YOUR OBJECTIVE: Find the word "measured" in the listing. Copy out each line where it occurs.

☆ ☆ ☆

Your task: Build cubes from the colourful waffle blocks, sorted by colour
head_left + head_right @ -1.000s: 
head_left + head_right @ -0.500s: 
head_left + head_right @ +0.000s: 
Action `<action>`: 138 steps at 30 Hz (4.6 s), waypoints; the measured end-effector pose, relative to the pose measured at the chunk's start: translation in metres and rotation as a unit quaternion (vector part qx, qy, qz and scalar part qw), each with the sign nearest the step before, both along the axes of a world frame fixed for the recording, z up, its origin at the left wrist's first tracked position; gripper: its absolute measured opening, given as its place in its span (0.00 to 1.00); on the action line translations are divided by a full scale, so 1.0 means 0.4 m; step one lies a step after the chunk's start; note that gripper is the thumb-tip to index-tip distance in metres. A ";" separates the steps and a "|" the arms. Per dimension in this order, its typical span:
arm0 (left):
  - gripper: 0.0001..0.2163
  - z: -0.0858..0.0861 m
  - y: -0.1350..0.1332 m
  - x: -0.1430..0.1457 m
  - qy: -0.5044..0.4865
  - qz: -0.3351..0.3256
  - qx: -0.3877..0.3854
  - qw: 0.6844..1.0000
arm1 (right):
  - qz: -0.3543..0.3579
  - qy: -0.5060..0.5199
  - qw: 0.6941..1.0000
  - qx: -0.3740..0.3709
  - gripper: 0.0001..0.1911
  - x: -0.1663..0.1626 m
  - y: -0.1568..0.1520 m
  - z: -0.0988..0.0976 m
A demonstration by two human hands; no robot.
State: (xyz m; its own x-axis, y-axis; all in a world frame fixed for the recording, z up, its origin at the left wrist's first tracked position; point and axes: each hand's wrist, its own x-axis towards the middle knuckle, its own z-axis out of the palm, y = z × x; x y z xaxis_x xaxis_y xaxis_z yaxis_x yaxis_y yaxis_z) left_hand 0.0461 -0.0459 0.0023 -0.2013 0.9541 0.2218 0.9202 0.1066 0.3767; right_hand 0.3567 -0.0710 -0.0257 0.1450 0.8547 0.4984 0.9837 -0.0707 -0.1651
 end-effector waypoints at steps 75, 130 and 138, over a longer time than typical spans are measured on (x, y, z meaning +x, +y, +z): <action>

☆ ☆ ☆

RESPONSE TO THIS TASK:
Action `<action>`: 138 steps at 30 Hz (4.6 s), waypoints; the measured end-effector pose, relative to the pose measured at the chunk's start: translation in metres and rotation as a unit quaternion (vector part qx, qy, qz and scalar part qw), each with the sign nearest the step before, both along the axes of a world frame fixed for the recording, z up, its origin at the left wrist's first tracked position; gripper: its absolute measured opening, given as its place in its span (0.00 to 1.00); on the action line translations are divided by a full scale, so 1.0 means 0.4 m; step one lies a step after the chunk's start; note that gripper is the thumb-tip to index-tip distance in metres. A ";" separates the steps and a "|" the arms. Per dimension in this order, its typical span:
 end-effector waypoints at steps 75, 130 and 138, over a longer time than typical spans are measured on (x, y, z meaning +x, +y, +z): <action>

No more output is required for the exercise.